WHAT IS EXPECTED: Every record below must come back exactly as given.

[Stored data entries]
********************

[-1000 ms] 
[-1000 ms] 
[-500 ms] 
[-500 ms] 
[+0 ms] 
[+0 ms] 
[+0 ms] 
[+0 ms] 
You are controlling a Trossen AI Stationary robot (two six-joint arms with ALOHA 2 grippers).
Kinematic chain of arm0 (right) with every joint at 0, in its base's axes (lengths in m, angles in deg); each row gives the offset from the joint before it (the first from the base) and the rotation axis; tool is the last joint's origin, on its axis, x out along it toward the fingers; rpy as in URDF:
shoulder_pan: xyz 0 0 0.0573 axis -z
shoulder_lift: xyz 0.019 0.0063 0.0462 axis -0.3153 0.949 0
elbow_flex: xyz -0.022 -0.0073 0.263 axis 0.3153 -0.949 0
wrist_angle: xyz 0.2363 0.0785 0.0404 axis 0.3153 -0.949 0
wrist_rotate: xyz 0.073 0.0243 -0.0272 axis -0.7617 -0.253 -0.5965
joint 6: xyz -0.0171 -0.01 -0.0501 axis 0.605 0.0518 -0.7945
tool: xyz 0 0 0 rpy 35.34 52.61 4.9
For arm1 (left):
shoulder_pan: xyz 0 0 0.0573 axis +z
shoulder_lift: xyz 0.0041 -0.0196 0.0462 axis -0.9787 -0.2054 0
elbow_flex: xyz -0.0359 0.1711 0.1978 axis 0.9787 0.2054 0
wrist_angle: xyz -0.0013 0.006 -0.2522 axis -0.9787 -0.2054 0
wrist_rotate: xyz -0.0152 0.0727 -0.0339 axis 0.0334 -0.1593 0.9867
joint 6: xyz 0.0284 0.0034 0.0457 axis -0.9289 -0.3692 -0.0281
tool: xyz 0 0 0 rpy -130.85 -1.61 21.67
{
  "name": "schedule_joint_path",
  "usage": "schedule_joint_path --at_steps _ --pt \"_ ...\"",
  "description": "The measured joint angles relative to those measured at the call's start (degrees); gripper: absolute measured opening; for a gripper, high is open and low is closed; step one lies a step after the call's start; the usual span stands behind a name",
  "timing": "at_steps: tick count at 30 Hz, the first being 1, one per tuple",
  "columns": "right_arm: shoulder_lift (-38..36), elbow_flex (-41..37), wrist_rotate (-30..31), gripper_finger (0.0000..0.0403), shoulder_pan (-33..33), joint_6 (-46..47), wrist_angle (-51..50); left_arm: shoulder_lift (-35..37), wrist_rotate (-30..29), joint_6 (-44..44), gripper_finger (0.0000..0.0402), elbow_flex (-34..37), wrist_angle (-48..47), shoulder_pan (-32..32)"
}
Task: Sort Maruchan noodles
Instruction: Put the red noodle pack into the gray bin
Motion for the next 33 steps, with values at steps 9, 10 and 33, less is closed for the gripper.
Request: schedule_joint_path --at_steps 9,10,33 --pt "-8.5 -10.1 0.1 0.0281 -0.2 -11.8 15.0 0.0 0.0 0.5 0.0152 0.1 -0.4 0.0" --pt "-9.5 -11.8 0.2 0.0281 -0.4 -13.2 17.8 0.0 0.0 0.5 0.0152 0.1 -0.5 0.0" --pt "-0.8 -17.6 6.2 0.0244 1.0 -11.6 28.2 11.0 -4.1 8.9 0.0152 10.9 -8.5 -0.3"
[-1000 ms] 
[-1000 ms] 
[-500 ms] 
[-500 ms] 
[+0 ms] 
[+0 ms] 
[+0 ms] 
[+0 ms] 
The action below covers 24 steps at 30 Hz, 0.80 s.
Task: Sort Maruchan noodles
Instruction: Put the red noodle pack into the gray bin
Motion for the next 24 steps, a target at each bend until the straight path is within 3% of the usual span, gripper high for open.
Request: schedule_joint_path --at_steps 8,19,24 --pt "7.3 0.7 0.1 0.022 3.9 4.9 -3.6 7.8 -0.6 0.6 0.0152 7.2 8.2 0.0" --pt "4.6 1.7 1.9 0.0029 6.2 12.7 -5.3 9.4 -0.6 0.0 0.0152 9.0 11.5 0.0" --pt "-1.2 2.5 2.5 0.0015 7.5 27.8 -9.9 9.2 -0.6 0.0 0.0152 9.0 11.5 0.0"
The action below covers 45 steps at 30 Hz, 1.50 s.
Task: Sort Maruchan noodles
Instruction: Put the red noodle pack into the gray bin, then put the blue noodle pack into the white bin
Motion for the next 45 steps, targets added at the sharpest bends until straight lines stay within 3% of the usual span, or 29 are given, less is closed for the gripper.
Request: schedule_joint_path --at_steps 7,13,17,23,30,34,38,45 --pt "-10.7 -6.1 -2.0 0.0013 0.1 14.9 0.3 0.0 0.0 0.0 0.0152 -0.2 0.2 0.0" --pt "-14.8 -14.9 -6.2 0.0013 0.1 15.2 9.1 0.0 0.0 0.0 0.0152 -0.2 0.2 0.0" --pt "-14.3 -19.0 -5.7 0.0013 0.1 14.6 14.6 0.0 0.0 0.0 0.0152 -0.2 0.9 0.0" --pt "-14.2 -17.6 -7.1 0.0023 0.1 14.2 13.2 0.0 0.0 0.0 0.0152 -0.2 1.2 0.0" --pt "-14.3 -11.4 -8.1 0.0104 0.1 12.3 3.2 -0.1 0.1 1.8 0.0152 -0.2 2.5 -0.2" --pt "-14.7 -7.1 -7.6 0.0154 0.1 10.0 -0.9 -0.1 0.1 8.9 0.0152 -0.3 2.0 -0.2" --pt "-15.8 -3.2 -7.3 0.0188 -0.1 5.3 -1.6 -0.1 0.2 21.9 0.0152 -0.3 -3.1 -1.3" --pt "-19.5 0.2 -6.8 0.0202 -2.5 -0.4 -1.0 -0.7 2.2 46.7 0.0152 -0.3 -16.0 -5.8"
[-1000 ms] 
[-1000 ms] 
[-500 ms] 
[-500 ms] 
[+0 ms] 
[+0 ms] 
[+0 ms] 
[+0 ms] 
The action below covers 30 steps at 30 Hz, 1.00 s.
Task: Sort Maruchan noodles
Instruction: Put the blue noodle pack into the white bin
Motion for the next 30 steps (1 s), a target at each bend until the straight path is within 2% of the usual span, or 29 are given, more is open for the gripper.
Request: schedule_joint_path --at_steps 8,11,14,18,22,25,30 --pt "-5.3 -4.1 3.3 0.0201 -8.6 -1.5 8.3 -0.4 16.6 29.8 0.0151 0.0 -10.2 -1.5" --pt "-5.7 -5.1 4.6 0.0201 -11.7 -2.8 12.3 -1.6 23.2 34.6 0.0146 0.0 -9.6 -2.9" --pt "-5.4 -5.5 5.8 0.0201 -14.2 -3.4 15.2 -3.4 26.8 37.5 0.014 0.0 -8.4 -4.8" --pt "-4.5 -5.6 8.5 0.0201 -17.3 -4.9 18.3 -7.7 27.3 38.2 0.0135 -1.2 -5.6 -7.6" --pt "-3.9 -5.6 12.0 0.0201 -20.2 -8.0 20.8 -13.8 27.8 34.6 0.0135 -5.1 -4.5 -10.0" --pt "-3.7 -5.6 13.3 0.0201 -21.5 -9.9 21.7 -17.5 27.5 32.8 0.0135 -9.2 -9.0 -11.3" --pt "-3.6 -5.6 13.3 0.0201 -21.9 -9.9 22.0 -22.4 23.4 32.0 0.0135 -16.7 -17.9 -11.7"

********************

TASK OUTPUT:
[-1000 ms] 
[-1000 ms] 
[-500 ms] 
[-500 ms] 
[+0 ms] 
[+0 ms] 
[+0 ms] 
[+0 ms] 
You are controlling a Trossen AI Stationary robot (two six-joint arms with ALOHA 2 grippers).
Kinematic chain of arm0 (right) with every joint at 0, in its base's axes (lengths in m, angles in deg); each row gives the offset from the joint before it (the first from the base) and the rotation axis; tool is the last joint's origin, on its axis, x out along it toward the fingers; rpy as in URDF:
shoulder_pan: xyz 0 0 0.0573 axis -z
shoulder_lift: xyz 0.019 0.0063 0.0462 axis -0.3153 0.949 0
elbow_flex: xyz -0.022 -0.0073 0.263 axis 0.3153 -0.949 0
wrist_angle: xyz 0.2363 0.0785 0.0404 axis 0.3153 -0.949 0
wrist_rotate: xyz 0.073 0.0243 -0.0272 axis -0.7617 -0.253 -0.5965
joint 6: xyz -0.0171 -0.01 -0.0501 axis 0.605 0.0518 -0.7945
tool: xyz 0 0 0 rpy 35.34 52.61 4.9
For arm1 (left):
shoulder_pan: xyz 0 0 0.0573 axis +z
shoulder_lift: xyz 0.0041 -0.0196 0.0462 axis -0.9787 -0.2054 0
elbow_flex: xyz -0.0359 0.1711 0.1978 axis 0.9787 0.2054 0
wrist_angle: xyz -0.0013 0.006 -0.2522 axis -0.9787 -0.2054 0
wrist_rotate: xyz -0.0152 0.0727 -0.0339 axis 0.0334 -0.1593 0.9867
joint 6: xyz 0.0284 0.0034 0.0457 axis -0.9289 -0.3692 -0.0281
tool: xyz 0 0 0 rpy -130.85 -1.61 21.67
{
  "name": "schedule_joint_path",
  "usage": "schedule_joint_path --at_steps _ --pt \"_ ...\"",
  "description": "The measured joint angles relative to those measured at the call's start (degrees); gripper: absolute measured opening; for a gripper, high is open and low is closed; step one lies a step after the call's start; the usual span stands behind a name",
  "timing": "at_steps: tick count at 30 Hz, the first being 1, one per tuple",
  "columns": "right_arm: shoulder_lift (-38..36), elbow_flex (-41..37), wrist_rotate (-30..31), gripper_finger (0.0000..0.0403), shoulder_pan (-33..33), joint_6 (-46..47), wrist_angle (-51..50); left_arm: shoulder_lift (-35..37), wrist_rotate (-30..29), joint_6 (-44..44), gripper_finger (0.0000..0.0402), elbow_flex (-34..37), wrist_angle (-48..47), shoulder_pan (-32..32)"
}
Task: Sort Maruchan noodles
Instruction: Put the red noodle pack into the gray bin
Motion for the next 33 steps, with values at steps 9, 10 and 33, less is closed for the gripper.
Request: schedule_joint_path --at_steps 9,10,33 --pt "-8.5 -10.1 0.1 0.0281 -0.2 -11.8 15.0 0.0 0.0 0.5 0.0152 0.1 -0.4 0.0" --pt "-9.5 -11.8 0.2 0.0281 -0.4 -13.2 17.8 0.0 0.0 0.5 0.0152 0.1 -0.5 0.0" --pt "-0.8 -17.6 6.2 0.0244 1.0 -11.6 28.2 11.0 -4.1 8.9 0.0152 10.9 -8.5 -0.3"
[-1000 ms] 
[-1000 ms] 
[-500 ms] 
[-500 ms] 
[+0 ms] 
[+0 ms] 
[+0 ms] 
[+0 ms] 
The action below covers 24 steps at 30 Hz, 0.80 s.
Task: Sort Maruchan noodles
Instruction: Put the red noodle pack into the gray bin
Motion for the next 24 steps, a target at each bend until the straight path is within 3% of the usual span, gripper high for open.
Request: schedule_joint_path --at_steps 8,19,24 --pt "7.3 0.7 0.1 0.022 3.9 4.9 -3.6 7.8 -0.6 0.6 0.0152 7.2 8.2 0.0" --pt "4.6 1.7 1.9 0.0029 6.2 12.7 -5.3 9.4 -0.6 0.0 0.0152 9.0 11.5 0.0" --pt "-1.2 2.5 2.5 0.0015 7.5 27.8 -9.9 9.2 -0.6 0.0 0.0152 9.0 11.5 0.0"
The action below covers 45 steps at 30 Hz, 1.50 s.
Task: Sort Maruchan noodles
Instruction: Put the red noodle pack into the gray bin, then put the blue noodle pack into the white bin
Motion for the next 45 steps, targets added at the sharpest bends until straight lines stay within 3% of the usual span, or 29 are given, less is closed for the gripper.
Request: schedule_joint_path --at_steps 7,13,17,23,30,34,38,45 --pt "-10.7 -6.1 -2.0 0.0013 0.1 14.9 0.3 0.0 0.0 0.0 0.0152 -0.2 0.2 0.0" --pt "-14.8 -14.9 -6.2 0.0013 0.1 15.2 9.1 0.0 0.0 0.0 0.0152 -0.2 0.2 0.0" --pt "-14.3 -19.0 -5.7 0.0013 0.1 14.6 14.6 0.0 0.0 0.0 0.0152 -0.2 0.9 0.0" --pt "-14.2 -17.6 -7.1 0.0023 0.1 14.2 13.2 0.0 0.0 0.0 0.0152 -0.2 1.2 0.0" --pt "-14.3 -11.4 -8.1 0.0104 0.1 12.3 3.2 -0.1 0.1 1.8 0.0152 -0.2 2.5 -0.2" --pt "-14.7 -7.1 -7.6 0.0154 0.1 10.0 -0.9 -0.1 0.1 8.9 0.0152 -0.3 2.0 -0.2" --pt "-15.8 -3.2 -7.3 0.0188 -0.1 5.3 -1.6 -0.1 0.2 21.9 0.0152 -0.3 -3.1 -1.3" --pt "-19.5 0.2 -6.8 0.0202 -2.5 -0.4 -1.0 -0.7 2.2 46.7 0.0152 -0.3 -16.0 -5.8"
[-1000 ms] 
[-1000 ms] 
[-500 ms] 
[-500 ms] 
[+0 ms] 
[+0 ms] 
[+0 ms] 
[+0 ms] 
The action below covers 30 steps at 30 Hz, 1.00 s.
Task: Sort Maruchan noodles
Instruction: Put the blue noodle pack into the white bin
Motion for the next 30 steps (1 s), a target at each bend until the straight path is within 2% of the usual span, or 29 are given, more is open for the gripper.
Request: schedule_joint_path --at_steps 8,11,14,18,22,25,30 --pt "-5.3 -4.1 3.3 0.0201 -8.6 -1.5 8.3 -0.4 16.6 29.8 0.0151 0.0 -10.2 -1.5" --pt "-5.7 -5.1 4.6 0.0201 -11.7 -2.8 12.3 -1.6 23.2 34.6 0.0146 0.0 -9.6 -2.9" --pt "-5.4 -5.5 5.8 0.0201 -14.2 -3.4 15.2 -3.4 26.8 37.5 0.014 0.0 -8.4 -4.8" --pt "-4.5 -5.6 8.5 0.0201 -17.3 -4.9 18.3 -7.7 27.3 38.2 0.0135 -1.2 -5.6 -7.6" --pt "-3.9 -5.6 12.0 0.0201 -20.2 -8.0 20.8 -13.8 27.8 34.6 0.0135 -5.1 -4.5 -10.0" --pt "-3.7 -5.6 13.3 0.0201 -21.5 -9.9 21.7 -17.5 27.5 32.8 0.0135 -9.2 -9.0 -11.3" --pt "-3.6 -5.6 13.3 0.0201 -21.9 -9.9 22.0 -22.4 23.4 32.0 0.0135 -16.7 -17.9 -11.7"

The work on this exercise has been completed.